The class used phpBB (2006 ~ 2009) and then Moodle (2010 ~ current), which is an open source learning management system. The eight semesters’ discussion data over 5 years have been collected from phpBB and Moodle databases. As shown in Fig. 7, we created a data processing pipeline for each platform so that they can be transformed into a consistent XML format that contains discussion posts, poster information, posting time, and so on.

Data Pre-Processing

Student discussion data has a lot of noise including spelling mistakes, programming code, and quoted text. Also, students present similar information in many ways Depending on the type of text analysis, in order to generate meaningful features, appropriate noise reduction and normalization have to be performed. For processing a large amount of discussion data, we implemented a fully-automatic data pre-processing procedure.

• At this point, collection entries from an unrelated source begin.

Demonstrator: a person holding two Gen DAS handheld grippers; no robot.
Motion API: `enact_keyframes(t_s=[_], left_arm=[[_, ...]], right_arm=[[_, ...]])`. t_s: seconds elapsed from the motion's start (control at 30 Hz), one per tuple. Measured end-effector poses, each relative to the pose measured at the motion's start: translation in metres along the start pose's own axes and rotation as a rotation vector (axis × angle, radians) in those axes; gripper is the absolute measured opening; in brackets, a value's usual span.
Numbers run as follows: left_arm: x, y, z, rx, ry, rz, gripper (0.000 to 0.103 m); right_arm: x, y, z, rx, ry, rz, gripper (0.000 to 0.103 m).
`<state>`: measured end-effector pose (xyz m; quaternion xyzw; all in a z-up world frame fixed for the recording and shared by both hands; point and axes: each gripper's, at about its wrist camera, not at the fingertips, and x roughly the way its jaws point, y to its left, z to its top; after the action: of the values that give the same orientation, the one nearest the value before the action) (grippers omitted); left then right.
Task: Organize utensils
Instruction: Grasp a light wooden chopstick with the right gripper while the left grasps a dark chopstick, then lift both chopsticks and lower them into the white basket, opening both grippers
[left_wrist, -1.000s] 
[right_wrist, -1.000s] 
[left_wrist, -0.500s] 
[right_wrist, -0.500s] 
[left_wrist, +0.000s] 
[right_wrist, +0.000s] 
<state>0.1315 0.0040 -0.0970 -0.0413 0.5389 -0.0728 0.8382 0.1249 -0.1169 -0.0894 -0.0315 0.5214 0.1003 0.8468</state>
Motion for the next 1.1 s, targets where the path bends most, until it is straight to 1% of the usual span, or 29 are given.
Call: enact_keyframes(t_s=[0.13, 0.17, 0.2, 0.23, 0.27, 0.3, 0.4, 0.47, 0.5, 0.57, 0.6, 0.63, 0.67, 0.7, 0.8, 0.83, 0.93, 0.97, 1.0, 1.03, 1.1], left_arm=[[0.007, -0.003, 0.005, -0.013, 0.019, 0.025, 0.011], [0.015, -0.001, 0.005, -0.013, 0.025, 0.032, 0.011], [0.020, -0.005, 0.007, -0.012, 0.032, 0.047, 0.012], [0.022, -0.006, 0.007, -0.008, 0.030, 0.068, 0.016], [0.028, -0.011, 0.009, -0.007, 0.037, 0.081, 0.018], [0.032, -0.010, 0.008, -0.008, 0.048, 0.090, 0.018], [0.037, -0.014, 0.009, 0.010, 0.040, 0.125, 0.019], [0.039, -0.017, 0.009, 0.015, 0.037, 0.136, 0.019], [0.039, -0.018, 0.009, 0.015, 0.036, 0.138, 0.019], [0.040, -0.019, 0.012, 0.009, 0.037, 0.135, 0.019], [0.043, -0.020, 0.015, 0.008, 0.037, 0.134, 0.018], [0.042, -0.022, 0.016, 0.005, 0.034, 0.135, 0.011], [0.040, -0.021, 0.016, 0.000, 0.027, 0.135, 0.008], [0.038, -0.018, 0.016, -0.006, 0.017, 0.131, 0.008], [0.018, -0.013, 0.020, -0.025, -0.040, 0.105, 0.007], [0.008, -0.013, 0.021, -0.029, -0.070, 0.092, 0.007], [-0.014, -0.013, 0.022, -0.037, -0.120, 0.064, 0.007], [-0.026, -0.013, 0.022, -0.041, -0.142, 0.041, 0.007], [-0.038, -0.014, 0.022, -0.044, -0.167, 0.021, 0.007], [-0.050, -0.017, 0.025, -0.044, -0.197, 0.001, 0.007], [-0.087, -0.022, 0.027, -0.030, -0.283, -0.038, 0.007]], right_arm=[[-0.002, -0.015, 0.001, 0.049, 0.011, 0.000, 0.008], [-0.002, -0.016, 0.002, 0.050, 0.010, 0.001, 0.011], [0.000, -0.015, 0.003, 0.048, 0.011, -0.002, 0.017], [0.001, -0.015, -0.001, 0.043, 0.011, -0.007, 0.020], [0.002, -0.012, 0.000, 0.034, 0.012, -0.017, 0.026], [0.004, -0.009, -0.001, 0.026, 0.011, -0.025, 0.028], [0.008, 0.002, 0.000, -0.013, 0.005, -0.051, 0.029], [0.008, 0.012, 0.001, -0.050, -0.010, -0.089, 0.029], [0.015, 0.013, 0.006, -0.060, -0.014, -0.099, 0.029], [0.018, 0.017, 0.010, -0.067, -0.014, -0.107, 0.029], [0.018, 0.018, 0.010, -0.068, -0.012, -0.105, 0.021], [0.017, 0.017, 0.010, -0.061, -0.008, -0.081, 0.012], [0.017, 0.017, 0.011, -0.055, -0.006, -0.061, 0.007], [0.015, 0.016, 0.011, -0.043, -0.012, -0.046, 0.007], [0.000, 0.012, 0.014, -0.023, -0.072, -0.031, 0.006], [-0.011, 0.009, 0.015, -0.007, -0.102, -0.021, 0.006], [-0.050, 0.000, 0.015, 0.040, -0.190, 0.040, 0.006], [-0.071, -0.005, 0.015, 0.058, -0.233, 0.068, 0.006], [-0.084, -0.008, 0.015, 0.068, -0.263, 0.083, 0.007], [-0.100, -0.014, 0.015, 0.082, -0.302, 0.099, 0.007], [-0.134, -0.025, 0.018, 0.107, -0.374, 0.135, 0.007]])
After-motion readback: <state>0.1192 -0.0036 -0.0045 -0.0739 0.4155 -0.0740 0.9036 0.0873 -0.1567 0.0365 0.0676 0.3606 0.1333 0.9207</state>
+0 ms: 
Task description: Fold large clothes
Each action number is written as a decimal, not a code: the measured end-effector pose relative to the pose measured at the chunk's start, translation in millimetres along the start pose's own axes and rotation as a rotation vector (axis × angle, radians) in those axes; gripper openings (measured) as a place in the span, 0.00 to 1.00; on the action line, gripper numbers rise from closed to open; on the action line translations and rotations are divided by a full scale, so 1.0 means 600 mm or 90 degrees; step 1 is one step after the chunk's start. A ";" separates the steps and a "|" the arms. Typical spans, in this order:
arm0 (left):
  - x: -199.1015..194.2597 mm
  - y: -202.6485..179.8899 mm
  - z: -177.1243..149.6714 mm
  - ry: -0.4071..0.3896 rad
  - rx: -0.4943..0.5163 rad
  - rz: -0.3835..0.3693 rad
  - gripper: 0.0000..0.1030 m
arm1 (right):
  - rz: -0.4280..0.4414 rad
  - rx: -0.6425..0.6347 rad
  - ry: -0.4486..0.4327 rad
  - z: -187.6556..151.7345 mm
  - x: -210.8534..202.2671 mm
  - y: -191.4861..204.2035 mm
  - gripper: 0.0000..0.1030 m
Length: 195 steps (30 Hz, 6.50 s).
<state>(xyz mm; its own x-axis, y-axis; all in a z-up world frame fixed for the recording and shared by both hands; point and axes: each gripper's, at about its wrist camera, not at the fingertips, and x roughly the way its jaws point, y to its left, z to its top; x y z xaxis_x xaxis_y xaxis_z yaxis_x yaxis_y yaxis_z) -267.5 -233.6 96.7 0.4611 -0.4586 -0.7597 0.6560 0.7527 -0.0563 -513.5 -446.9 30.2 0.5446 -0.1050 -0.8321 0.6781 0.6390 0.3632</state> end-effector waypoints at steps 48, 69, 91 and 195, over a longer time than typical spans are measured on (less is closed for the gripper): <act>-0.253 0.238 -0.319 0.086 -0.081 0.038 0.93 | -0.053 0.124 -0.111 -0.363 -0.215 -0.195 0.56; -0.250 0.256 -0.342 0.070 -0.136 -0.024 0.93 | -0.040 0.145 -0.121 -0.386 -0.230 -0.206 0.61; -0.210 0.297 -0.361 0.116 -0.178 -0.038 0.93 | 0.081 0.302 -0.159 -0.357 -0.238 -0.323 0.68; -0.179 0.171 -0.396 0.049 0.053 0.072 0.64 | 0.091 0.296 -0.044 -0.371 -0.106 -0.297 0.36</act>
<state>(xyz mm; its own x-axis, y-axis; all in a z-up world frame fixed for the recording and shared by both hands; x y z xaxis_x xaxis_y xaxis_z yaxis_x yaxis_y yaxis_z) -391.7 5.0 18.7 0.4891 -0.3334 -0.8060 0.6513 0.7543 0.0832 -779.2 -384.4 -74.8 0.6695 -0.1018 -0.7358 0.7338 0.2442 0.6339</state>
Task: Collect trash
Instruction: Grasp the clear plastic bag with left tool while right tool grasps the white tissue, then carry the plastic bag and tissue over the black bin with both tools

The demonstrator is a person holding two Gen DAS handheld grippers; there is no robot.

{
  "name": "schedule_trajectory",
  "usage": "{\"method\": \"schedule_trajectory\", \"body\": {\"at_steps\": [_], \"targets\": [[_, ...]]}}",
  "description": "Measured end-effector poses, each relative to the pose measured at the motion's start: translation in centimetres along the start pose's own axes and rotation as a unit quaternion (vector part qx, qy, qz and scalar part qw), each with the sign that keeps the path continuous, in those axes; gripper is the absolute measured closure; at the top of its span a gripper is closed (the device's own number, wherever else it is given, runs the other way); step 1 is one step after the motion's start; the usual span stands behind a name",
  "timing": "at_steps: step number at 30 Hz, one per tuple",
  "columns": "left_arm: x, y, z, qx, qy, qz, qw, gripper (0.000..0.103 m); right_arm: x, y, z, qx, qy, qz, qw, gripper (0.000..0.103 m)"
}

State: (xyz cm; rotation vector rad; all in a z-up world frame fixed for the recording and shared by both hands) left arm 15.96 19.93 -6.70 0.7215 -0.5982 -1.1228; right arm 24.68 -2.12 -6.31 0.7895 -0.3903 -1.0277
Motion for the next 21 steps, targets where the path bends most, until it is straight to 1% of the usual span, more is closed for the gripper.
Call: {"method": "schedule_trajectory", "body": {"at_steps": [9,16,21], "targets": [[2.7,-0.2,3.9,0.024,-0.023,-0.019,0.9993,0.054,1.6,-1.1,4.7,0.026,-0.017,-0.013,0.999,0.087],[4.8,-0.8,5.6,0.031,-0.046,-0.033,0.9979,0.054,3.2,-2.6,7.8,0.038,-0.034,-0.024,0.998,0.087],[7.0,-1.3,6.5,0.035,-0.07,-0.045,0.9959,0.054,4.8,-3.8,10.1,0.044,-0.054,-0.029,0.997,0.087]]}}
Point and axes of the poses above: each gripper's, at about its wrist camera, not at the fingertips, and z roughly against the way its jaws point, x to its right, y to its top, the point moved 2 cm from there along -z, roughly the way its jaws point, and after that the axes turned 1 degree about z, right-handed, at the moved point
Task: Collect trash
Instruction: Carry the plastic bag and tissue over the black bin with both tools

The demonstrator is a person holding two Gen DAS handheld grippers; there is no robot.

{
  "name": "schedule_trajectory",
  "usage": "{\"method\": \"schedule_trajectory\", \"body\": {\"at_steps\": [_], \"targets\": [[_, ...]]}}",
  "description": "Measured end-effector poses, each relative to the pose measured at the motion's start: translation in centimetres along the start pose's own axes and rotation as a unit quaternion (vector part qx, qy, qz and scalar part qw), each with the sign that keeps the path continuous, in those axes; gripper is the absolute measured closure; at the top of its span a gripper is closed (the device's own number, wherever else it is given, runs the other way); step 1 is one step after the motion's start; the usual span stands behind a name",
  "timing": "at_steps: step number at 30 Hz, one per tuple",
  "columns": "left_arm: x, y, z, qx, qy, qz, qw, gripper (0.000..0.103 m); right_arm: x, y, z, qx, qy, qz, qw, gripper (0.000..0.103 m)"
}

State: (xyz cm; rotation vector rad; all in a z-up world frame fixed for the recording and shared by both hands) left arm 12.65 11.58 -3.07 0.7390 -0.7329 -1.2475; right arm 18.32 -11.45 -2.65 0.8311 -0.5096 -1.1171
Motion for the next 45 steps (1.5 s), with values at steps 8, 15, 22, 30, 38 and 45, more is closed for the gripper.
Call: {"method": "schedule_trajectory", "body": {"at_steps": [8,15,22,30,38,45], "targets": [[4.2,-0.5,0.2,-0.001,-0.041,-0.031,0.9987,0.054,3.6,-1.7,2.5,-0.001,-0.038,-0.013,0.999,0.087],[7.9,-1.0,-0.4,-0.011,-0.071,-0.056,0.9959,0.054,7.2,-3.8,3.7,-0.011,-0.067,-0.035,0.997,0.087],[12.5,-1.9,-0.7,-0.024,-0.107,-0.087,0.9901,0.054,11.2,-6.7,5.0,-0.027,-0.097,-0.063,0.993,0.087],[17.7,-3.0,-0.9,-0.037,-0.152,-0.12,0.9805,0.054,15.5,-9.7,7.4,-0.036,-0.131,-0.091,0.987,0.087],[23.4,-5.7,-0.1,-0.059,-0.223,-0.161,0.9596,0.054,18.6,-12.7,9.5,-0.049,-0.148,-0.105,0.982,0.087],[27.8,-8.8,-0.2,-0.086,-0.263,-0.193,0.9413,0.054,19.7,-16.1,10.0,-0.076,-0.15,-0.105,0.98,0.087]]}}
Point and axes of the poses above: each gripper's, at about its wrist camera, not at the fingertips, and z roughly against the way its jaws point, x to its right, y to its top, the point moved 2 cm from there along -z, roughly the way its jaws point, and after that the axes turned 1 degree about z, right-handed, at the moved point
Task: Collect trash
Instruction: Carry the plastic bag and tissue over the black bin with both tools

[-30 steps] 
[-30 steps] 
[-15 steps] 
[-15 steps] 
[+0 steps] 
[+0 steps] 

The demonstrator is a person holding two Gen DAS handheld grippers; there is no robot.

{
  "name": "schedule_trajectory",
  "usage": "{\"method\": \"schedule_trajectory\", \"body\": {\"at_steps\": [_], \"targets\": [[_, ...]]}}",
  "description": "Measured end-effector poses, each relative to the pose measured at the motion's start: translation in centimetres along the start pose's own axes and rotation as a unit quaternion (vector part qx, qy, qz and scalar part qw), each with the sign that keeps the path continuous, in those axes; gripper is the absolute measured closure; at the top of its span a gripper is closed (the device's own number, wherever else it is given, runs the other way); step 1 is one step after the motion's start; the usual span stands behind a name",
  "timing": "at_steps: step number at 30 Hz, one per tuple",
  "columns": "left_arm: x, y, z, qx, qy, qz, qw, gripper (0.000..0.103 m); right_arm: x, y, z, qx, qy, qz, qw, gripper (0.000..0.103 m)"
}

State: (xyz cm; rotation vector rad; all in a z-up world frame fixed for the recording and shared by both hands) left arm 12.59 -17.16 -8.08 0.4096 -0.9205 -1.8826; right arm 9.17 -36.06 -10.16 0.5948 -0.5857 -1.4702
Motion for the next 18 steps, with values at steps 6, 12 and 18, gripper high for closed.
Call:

Removing Unnecessary Content

There are two types: quotes (repetition of the replied-to message content inside the current post) and programming content (e.g., a block of C++) that are dominant in programming project discussions. For the LIWC and Coh-Metrix measures that rely on the number of words, we remove the copy of the replied-to message. Also, a large block of code that appears inside the text may confuse LIWC and Coh-Metrix, which expects normal English text as input. Although some editors allow users to distinguish quotes or programming codes by inserting special tags, not all users use such functions. In order to detect quotes of the replied-to messages, we used a text comparison tool called “google-diff-match-patch” (Google 2009). With this tool, we can identify the part that overlaps with the replied-to message. For detecting programming content, we developed a set of regular expressions to identify variable assignments, function definitions, function calls, etc. This approach eliminates programming content as shown in Fig. 3. The programming content in Message 1 in Fig. 4 is replaced with a code tag (“$CODE_BLOCK$”).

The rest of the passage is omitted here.